Problem requirements: Omit the pictures and reproduce the rest of the listing exactly.

Given data:
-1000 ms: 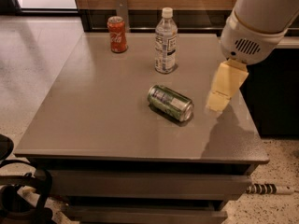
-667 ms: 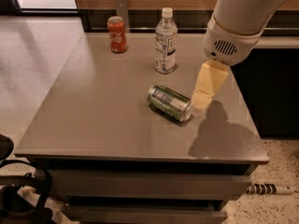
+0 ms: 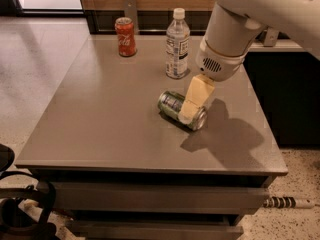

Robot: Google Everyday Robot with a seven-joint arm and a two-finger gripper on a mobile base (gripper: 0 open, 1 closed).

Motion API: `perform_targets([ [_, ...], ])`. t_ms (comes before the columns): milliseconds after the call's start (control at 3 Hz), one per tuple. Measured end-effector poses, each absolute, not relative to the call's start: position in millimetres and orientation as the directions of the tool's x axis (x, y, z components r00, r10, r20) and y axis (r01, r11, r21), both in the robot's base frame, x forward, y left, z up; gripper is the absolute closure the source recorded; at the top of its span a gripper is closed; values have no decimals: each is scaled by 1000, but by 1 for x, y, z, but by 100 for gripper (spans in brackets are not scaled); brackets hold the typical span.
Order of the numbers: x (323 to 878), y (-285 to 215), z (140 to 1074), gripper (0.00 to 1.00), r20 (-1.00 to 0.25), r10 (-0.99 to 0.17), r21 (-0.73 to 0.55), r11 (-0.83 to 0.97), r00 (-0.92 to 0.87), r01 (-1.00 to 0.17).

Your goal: Place green can upright

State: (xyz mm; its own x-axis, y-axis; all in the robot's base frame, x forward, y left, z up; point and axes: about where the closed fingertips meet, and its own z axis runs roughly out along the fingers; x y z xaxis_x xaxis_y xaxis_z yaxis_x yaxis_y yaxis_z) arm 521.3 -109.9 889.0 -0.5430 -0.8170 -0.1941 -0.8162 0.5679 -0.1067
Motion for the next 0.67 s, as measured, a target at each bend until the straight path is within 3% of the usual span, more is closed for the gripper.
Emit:
perform_targets([
  [667, 536, -97, 887, 0, -208, -806, -84, 580, -555, -811],
])
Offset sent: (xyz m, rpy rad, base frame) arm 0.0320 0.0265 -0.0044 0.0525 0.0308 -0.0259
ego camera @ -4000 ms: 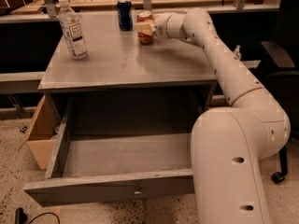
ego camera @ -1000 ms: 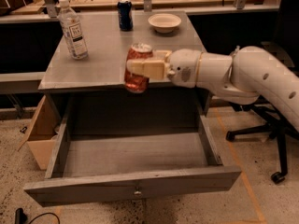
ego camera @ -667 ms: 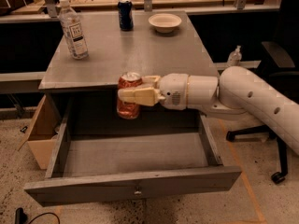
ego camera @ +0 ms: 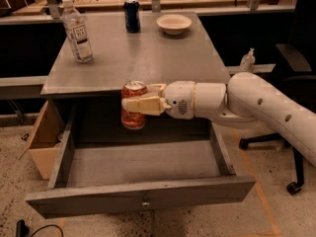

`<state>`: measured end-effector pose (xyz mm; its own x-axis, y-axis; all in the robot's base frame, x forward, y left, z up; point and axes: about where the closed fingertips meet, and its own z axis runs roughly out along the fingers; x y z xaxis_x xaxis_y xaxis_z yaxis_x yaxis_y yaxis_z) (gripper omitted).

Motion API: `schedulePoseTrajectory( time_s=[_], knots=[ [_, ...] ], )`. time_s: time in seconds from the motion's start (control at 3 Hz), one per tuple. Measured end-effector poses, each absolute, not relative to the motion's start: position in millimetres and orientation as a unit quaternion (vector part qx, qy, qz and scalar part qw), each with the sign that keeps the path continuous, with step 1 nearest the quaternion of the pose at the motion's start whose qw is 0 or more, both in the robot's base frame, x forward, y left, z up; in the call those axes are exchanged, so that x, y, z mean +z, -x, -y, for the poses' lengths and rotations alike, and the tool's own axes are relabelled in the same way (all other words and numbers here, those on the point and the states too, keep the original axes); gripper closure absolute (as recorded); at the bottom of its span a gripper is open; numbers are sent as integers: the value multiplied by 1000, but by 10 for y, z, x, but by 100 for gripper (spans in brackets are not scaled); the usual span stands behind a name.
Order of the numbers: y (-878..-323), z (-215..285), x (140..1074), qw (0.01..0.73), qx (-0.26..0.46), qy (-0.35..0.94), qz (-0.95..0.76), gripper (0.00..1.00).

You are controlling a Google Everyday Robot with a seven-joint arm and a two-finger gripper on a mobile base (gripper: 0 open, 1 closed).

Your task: Place coke can into top drawer

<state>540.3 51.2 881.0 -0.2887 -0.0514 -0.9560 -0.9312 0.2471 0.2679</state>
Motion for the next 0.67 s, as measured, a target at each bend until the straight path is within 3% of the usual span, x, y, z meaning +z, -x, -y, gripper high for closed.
schedulePoseTrajectory(
  time_s=[0.67],
  knots=[
    [-5531,-805,8003,443,493,399,-633,100]
  ],
)
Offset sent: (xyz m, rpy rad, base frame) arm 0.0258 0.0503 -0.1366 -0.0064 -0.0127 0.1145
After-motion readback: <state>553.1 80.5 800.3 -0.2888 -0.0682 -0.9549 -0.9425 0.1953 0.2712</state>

Completed task:
-1000 ms: 
-667 ms: 
+0 ms: 

Robot: Google Everyday Robot with a seven-joint arm and a two-finger gripper on a mobile base (gripper: 0 open, 1 closed).

Motion API: `perform_targets([ [_, ...], ])`. t_ms (comes before the columns): milliseconds after the call's start (control at 3 Hz), one per tuple. Measured end-effector poses, each absolute, not relative to the call's start: position in millimetres and orientation as the directions of the tool's x axis (x, y, z components r00, r10, r20) and y axis (r01, r11, r21), both in the robot's base frame, x forward, y left, z up; gripper is the absolute closure the source recorded; at the top of its span a gripper is closed; values have no decimals: each is scaled by 1000, but by 1 for x, y, z, but by 100 for gripper (spans in brackets are not scaled); brackets hold the typical span.
Order of the numbers: x (323 to 878), y (-285 to 215), z (140 to 1074), gripper (0.00 to 1.00), r20 (-1.00 to 0.25), r10 (-0.99 to 0.17), r21 (-0.73 to 0.55), r11 (-0.83 to 0.97), r00 (-0.92 to 0.87), r01 (-1.00 to 0.17).

Your goal: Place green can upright

State: (xyz mm; its own x-axis, y-axis; all in the robot's base frame, x forward, y left, z up; point and axes: about where the closed fingertips meet, and its own z axis runs roughly out along the fingers; x y z xaxis_x xaxis_y xaxis_z yaxis_x yaxis_y yaxis_z) arm 521.3 -109.9 889.0 -0.5430 -0.8170 -0.1941 -0.8162 0.5679 -0.1067
Motion for the next 0.67 s, as measured, a target at each bend until the straight path is within 3% of the usual span, more is closed for the gripper.
Emit:
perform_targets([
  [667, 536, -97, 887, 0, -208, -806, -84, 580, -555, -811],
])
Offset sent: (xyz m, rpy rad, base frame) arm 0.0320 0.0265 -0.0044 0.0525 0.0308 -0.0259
ego camera @ -4000 ms: 
ego camera @ -1000 ms: 
ego camera @ -667 ms: 
ego camera @ +0 ms: 

`<state>`: measured end-effector pose (xyz mm; its own x-axis, y-axis; all in the robot's base frame, x forward, y left, z up; point and axes: about where the closed fingertips meet, and its own z axis runs roughly out along the fingers; x y z xaxis_x xaxis_y xaxis_z yaxis_x yaxis_y yaxis_z) (gripper omitted).

Motion API: `schedulePoseTrajectory( time_s=[_], knots=[ [_, ...] ], )`. time_s: time in seconds from the motion's start (control at 3 Hz), one per tuple. Measured end-effector poses, each absolute, not relative to the motion's start: position in millimetres and orientation as a unit quaternion (vector part qx, qy, qz and scalar part qw), each with the sign that keeps the path continuous, with step 1 nearest the quaternion of the pose at the motion's start whose qw is 0 or more, both in the robot's base frame, x forward, y left, z up; in the call those axes are exchanged, so that x, y, z mean +z, -x, -y, for the poses' lengths and rotations alike, and the tool's own axes are relabelled in the same way (all other words and numbers here, those on the point and the states too, keep the original axes); gripper closure absolute (as recorded); at the bottom of its span a gripper is open; numbers are sent as integers: the value multiplied by 1000, but by 10 for y, z, x, but by 100 for gripper (spans in brackets are not scaled); the usual span stands behind a name.
Order of the numbers: y (-878..-323), z (-215..285), x (140..1074), qw (0.01..0.73), qx (-0.26..0.46), qy (-0.35..0.94), qz (-0.95..0.76), gripper (0.00..1.00).

You are controlling a Google Everyday Robot with a seven-joint arm and a two-finger gripper on a mobile base (gripper: 0 open, 1 closed).

Your task: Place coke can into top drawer

<state>540.3 51.2 881.0 -0.2887 -0.0514 -0.9560 -0.9312 0.2471 0.2679</state>
Motion for the next 0.67 s, as measured, a target at each bend until the straight path is within 3% of the usual span, x, y, z meaning +z, -x, -y, gripper high for closed.
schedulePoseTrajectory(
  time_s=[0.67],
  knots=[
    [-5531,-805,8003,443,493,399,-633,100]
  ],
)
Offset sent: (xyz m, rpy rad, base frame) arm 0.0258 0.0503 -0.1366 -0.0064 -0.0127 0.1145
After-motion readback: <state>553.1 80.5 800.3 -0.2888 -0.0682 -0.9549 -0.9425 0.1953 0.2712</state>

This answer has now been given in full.